§ **What to work on**
Return, from the data below, each line that contains the word "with".

◆ ◆ ◆ ◆

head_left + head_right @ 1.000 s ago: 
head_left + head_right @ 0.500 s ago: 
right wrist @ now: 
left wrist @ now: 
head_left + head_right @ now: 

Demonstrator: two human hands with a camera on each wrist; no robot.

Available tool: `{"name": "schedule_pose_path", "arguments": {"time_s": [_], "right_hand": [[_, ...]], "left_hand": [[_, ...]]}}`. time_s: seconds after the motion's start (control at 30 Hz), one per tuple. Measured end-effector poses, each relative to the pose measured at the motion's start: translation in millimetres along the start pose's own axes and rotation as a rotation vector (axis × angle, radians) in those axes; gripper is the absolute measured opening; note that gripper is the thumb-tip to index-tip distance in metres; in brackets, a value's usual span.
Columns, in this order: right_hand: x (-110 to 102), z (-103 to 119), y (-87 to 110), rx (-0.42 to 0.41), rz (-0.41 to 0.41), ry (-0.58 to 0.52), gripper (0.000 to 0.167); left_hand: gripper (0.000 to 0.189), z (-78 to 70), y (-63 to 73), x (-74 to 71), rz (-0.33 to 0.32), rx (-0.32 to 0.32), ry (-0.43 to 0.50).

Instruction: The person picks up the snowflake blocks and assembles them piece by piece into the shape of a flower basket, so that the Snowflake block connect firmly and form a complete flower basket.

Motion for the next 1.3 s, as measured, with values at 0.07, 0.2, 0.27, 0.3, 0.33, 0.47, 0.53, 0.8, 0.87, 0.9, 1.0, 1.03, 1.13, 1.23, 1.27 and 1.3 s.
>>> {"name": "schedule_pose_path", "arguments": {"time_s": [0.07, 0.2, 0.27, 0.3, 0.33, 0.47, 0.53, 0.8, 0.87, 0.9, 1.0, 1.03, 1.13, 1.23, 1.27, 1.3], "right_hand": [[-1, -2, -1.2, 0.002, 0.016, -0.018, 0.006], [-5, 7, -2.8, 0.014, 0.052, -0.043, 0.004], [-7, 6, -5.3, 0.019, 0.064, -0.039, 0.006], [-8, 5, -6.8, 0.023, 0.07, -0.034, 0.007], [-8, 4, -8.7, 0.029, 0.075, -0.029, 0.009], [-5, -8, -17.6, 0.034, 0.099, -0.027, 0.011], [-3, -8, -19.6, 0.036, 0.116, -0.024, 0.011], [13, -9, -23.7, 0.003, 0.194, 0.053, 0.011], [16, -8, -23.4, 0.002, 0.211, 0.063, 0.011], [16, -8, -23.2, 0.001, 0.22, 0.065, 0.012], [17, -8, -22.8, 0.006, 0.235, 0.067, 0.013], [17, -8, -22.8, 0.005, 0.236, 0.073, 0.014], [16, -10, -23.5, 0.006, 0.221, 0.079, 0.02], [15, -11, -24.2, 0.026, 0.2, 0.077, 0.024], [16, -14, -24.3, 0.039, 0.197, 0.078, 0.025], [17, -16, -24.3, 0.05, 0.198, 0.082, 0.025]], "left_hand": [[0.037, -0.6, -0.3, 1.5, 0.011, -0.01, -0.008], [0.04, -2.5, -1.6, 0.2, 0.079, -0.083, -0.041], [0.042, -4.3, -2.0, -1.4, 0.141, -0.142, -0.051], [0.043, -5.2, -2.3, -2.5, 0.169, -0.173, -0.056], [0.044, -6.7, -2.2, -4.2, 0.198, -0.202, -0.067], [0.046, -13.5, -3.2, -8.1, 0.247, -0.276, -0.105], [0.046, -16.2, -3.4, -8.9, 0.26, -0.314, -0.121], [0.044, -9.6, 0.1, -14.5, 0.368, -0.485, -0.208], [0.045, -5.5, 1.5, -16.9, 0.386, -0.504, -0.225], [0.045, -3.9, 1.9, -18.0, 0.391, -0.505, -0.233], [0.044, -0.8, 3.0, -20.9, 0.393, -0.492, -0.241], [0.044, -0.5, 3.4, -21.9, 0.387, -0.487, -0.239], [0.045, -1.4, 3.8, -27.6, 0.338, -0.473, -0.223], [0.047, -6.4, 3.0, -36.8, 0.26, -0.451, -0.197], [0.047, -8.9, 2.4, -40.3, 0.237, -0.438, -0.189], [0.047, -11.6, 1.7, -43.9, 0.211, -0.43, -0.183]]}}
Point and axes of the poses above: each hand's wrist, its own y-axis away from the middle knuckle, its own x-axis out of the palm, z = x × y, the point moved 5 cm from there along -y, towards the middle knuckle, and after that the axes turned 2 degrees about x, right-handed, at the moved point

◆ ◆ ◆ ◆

§ **Exercise answer**
Demonstrator: two human hands with a camera on each wrist; no robot.
Motion for the next 1.3 s, as measured, with values at 0.07, 0.2, 0.27, 0.3, 0.33, 0.47, 0.53, 0.8, 0.87, 0.9, 1.0, 1.03, 1.13, 1.23, 1.27 and 1.3 s.

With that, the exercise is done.